Mountain in Switzerland

The Bishorn (4,151 m) is a mountain in the Pennine Alps in Switzerland, just north of the Weisshorn.

The mountain has two distinct summits, separated by a 600-metre easy-angled snow ridge.
- The west and higher summit (4,151 m), first ascent by G. S. Barnes and R. Chessyre-Walker with guides Joseph Imboden and J. M. Chanton on 18 August 1884.
- The east summit (Pointe Burnaby, 4,134 m), first ascent by Elizabeth Burnaby with guides Joseph Imboden and Peter Sarbach on 6 May 1884.

==Huts==

Huts serving the peak are the Cabane de Tracuit (3,256 m) and the Turtmann hut (2,519 m).

Access to both huts is snow-free in summertime. The Tracuit hut is normally accessed from the Zinal valley, a long and demanding walk of around five hours from the village to the hut.

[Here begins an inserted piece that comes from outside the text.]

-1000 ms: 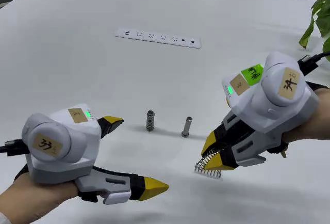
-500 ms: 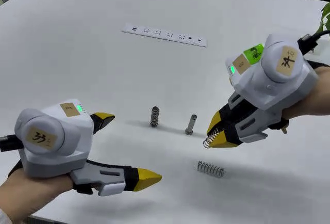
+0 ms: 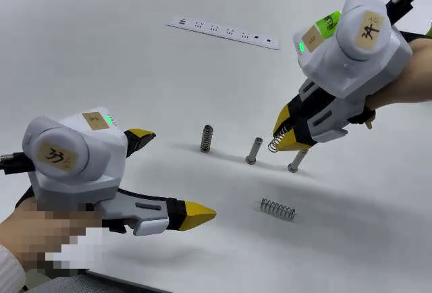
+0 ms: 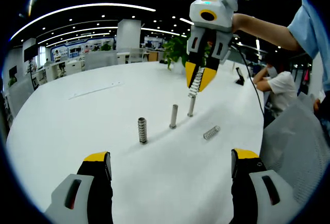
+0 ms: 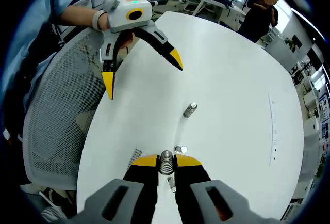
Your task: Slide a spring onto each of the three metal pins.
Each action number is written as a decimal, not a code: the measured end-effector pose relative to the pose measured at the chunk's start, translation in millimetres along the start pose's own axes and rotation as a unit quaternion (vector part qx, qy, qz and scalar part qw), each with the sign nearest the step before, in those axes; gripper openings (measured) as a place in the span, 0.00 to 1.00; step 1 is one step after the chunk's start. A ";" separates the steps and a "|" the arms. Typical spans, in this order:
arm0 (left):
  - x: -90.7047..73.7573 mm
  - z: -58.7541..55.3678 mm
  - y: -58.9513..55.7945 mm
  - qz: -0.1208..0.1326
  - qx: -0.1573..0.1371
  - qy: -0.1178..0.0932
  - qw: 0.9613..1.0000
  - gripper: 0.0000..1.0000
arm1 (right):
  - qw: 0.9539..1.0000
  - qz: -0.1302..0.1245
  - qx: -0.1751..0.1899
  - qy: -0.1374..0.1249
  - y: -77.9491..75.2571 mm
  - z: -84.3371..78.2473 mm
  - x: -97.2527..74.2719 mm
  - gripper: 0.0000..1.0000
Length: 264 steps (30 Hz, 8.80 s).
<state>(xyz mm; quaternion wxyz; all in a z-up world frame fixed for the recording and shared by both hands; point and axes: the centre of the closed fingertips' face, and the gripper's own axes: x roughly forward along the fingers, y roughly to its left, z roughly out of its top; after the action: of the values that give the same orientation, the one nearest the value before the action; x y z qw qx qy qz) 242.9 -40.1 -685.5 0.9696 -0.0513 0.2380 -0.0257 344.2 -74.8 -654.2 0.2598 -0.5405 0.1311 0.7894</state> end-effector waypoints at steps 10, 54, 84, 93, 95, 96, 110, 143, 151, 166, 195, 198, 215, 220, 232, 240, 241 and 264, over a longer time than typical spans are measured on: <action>0.8 -0.4 -3.4 -0.004 -0.002 0.002 1.000 0.98 | 0.999 -0.001 -0.029 0.029 -14.0 -2.5 7.2 0.12; 2.8 -4.8 -3.2 -0.010 -0.014 0.005 1.000 0.97 | 0.996 0.029 -0.050 0.060 -24.4 -7.6 32.2 0.12; 2.9 -8.1 -4.8 -0.017 -0.018 0.008 1.000 0.96 | 0.995 0.033 -0.060 0.072 -23.7 -10.0 40.8 0.12; 2.7 -8.0 -3.7 -0.017 -0.019 0.007 1.000 0.96 | 0.994 0.037 -0.062 0.085 -23.9 -14.5 51.7 0.12; 2.7 -8.1 -3.4 -0.016 -0.019 0.007 1.000 0.96 | 0.993 0.038 -0.063 0.088 -23.9 -15.4 54.8 0.12; 2.6 -8.1 -3.1 -0.016 -0.019 0.007 1.000 0.95 | 0.993 0.038 -0.063 0.089 -24.3 -15.6 56.1 0.12; 3.0 -7.9 -1.3 -0.014 -0.023 0.005 1.000 0.95 | 0.993 0.044 -0.059 0.098 -22.8 -27.1 77.9 0.13; 3.9 -8.2 -4.3 -0.018 -0.025 0.007 1.000 0.95 | 0.993 0.042 -0.048 0.095 -20.3 -28.8 84.8 0.16; 3.8 -8.1 -5.1 -0.020 -0.025 0.007 0.999 0.95 | 0.994 0.032 -0.053 0.090 -24.4 -27.4 84.4 0.39; 3.4 -7.2 -3.7 -0.022 -0.022 0.007 0.999 0.95 | 1.000 0.004 -0.015 0.020 -21.9 -6.3 78.9 0.84; 6.1 3.8 -3.9 -0.038 0.001 0.020 0.999 0.95 | 0.986 -0.073 0.119 -0.094 -2.3 -26.7 40.5 0.98; 6.7 3.1 -4.6 -0.039 0.004 0.024 0.999 0.95 | 0.982 -0.080 0.133 -0.105 2.3 -31.6 35.6 0.98; 6.3 0.9 1.3 -0.039 0.013 0.035 0.999 0.94 | 0.959 -0.132 0.207 -0.139 23.7 -66.4 9.1 0.97; 6.2 0.9 0.3 -0.041 0.018 0.040 0.998 0.94 | 0.952 -0.142 0.227 -0.148 34.2 -74.8 5.1 0.97; 10.0 -3.1 -6.9 -0.048 0.024 0.050 0.997 0.94 | 0.941 -0.152 0.256 -0.158 60.5 -88.2 3.3 0.97; 12.7 -6.8 -10.1 -0.053 0.026 0.057 0.997 0.94 | 0.936 -0.159 0.269 -0.161 70.9 -93.5 3.0 0.97; 13.2 -6.9 -10.6 -0.054 0.027 0.057 0.997 0.94 | 0.936 -0.159 0.269 -0.161 71.4 -94.1 2.9 0.97; 41.8 -5.7 -42.5 -0.114 0.095 0.083 0.985 0.78 | 0.934 -0.160 0.276 -0.163 81.4 -94.9 -0.5 0.96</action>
<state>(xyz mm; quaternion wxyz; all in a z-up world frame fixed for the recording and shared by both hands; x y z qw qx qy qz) 276.2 -86.0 -705.0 0.9375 0.0167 0.3070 -0.1631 373.9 -188.8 -696.0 0.5391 -0.3253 0.2117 0.7475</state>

The Turtmann hut is primarily used for climbing the Barrhorn and the Brunegghorn. Note that climbing the Bishorn from the Turtmann hut requires a far longer glacier walk through sections with numerous crevasses.

==Access roads==

The access roads to the huts are from the Rhone valley in the north. The road to Zinal starts at Sierre, and the other road starts from Turtmann village. In both cases these are good and attractive mountain roads typical of the area.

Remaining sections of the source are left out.